Items from a data source:
....

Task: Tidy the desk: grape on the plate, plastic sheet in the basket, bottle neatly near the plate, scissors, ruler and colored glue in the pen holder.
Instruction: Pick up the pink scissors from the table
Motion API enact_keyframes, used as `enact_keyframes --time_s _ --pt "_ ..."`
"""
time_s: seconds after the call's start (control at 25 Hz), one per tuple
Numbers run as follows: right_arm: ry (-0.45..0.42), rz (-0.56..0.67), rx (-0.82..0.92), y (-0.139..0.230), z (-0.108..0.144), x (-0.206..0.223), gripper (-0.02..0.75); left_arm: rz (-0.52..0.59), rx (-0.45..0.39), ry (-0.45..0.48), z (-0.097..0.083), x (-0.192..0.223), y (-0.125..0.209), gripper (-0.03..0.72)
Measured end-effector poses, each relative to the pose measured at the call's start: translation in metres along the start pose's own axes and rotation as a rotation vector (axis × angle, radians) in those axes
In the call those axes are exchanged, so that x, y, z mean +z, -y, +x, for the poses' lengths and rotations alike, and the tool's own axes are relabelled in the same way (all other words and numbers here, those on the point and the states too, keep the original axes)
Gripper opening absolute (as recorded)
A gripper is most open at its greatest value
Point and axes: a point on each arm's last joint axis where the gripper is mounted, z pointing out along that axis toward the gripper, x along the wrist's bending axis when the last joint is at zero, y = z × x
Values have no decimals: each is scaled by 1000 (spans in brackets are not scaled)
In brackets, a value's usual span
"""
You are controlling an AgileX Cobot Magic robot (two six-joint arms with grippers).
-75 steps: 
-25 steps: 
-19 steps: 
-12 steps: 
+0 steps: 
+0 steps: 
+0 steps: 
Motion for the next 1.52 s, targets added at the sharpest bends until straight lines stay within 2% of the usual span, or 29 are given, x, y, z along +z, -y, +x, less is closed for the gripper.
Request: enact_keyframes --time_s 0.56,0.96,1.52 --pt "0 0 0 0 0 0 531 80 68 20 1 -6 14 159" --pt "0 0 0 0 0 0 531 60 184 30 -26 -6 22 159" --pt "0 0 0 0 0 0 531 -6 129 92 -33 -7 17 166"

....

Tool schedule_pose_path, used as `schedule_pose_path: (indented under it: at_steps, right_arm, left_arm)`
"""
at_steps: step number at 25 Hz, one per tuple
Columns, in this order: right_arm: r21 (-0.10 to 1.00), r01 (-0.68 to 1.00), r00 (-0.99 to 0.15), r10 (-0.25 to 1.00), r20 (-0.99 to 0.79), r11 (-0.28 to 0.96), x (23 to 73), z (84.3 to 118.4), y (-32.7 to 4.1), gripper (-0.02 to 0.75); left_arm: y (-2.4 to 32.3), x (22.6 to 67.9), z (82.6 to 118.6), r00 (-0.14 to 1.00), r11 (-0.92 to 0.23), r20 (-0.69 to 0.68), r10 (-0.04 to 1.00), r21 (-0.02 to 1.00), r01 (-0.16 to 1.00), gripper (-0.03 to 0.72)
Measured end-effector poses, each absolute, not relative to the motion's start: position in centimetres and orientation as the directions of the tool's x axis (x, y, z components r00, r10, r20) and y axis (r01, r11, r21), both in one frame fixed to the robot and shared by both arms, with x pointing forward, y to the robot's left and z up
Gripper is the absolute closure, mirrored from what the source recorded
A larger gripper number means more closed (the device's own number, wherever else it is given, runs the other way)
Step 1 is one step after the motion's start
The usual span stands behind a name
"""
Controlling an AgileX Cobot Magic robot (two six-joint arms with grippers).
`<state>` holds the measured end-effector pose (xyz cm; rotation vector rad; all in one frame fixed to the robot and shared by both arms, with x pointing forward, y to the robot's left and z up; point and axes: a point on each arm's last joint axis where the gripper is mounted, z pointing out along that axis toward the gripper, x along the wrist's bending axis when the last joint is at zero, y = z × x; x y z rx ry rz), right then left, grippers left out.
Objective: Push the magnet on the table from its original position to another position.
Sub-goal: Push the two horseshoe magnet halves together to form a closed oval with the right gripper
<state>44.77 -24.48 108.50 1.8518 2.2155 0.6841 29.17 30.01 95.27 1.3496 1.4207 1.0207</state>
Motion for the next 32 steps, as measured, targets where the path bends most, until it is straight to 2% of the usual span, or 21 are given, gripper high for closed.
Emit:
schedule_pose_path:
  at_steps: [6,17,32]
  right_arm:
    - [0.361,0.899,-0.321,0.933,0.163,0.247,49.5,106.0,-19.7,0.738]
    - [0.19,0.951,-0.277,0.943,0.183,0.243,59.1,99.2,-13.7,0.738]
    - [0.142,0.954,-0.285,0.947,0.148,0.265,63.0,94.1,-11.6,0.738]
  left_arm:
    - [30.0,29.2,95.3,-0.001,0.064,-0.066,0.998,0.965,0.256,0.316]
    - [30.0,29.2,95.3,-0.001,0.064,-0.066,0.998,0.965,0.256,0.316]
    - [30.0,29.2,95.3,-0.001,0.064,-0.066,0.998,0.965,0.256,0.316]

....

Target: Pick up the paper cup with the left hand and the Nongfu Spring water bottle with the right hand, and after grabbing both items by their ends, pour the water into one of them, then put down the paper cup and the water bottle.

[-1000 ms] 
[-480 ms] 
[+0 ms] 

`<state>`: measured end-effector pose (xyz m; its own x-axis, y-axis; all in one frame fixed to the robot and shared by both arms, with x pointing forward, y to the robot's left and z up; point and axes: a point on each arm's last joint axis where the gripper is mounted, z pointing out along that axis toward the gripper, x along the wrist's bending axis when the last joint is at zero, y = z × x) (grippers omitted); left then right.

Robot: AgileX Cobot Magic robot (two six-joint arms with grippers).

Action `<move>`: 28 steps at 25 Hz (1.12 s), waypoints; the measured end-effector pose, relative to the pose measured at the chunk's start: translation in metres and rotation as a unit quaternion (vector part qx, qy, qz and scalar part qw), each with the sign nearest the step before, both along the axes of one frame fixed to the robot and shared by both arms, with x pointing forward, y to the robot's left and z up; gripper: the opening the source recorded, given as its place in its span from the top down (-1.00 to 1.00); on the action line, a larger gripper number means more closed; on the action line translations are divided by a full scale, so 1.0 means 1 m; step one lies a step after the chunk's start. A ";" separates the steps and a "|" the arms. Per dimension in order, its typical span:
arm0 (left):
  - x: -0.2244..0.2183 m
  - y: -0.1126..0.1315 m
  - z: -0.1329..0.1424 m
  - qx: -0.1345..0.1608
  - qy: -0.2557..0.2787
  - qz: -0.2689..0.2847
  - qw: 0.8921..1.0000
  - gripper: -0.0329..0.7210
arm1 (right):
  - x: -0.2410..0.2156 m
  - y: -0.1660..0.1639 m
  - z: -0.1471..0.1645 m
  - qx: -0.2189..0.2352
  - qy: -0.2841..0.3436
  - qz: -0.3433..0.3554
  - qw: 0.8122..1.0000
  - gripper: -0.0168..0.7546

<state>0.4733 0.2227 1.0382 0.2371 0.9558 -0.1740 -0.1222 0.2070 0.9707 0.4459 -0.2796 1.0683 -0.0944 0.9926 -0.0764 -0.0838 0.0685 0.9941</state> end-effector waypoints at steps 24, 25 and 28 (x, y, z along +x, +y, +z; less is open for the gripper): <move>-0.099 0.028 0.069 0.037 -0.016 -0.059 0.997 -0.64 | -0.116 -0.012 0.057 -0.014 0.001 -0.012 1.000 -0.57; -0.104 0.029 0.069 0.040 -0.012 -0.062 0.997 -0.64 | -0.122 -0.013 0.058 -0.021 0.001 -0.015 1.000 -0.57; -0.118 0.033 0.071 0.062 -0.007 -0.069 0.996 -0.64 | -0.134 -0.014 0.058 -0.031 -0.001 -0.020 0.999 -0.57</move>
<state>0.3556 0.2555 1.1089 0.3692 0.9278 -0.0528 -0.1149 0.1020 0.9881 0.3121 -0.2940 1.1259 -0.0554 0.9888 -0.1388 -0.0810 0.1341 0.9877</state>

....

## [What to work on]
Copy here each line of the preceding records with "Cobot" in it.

## [Solution for this task]
You are controlling an AgileX Cobot Magic robot (two six-joint arms with grippers).
Controlling an AgileX Cobot Magic robot (two six-joint arms with grippers).
Robot: AgileX Cobot Magic robot (two six-joint arms with grippers).

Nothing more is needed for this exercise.